**What you need to do**
How many lines below contain the word "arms"? Give only the number.
........
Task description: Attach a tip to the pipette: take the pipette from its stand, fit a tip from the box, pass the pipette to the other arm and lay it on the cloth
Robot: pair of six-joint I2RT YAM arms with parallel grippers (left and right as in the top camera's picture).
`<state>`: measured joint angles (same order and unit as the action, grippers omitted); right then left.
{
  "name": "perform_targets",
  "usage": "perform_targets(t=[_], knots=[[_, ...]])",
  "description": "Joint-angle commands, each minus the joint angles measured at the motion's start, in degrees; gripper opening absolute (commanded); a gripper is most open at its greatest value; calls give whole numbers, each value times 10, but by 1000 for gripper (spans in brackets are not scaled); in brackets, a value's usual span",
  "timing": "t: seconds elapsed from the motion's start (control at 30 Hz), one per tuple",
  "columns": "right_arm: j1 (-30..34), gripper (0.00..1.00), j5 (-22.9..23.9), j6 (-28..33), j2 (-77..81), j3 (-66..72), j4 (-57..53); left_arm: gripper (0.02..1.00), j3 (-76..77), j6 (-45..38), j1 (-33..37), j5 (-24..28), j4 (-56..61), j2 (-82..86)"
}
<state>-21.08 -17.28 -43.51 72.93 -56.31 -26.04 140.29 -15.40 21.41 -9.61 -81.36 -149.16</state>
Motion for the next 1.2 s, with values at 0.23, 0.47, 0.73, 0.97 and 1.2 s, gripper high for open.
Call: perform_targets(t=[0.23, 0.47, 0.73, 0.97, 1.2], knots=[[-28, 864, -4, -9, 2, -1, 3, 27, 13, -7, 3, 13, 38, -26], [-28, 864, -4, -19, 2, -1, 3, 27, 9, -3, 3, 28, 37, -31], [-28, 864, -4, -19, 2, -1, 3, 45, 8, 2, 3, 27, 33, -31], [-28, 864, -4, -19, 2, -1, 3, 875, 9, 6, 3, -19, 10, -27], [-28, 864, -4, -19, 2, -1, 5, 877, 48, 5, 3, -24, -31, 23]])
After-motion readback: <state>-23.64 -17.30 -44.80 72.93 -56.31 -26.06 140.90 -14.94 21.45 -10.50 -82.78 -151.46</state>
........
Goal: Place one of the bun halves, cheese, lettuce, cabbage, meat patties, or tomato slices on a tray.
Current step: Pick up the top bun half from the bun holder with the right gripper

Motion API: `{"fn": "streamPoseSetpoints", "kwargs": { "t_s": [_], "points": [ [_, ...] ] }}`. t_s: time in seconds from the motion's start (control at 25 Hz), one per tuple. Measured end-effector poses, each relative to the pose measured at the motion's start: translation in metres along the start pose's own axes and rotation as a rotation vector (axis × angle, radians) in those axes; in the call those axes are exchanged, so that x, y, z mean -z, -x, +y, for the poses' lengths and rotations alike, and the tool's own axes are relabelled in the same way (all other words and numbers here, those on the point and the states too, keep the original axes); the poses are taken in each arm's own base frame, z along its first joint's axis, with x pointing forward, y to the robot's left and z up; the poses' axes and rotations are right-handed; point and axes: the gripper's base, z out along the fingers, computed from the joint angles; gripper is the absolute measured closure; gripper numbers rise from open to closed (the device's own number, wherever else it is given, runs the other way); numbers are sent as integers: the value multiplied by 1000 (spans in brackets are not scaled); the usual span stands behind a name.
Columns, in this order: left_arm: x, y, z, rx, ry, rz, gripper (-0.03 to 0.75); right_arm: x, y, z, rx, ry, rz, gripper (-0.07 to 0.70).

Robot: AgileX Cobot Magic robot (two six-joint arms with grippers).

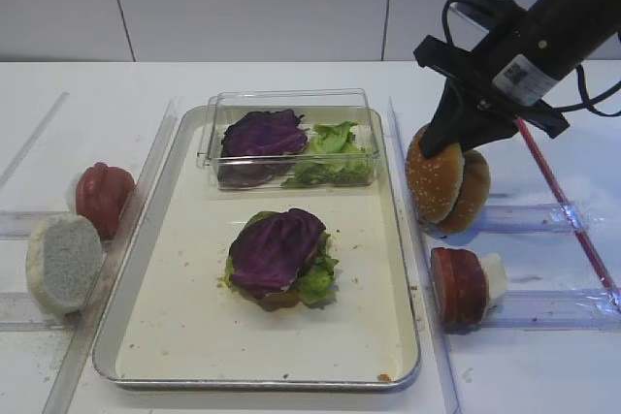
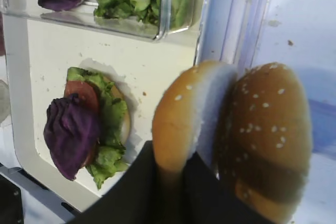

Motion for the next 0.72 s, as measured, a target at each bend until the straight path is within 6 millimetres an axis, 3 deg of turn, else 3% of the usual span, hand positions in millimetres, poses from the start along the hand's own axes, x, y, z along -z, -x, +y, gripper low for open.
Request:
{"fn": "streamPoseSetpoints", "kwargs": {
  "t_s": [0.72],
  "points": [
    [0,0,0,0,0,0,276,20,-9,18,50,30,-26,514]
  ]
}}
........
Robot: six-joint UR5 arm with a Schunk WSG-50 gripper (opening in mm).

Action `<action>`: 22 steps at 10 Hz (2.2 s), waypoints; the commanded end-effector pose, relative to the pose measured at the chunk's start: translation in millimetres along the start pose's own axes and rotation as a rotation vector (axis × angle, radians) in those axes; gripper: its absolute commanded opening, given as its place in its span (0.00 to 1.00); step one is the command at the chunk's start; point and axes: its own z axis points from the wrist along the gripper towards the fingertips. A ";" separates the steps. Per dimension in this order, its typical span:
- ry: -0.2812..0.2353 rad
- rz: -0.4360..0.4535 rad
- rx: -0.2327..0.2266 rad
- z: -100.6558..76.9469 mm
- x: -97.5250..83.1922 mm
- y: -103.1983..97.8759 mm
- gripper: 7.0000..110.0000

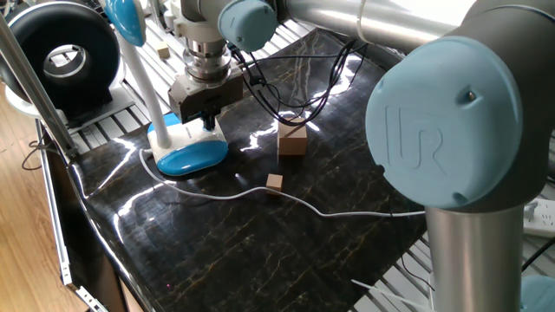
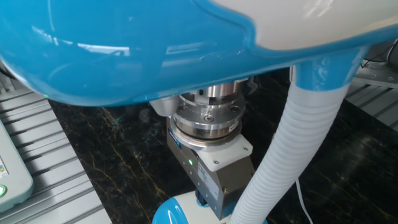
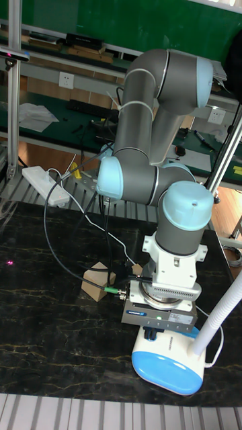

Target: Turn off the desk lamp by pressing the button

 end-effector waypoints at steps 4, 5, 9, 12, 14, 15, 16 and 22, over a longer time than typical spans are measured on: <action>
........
**Answer box**
2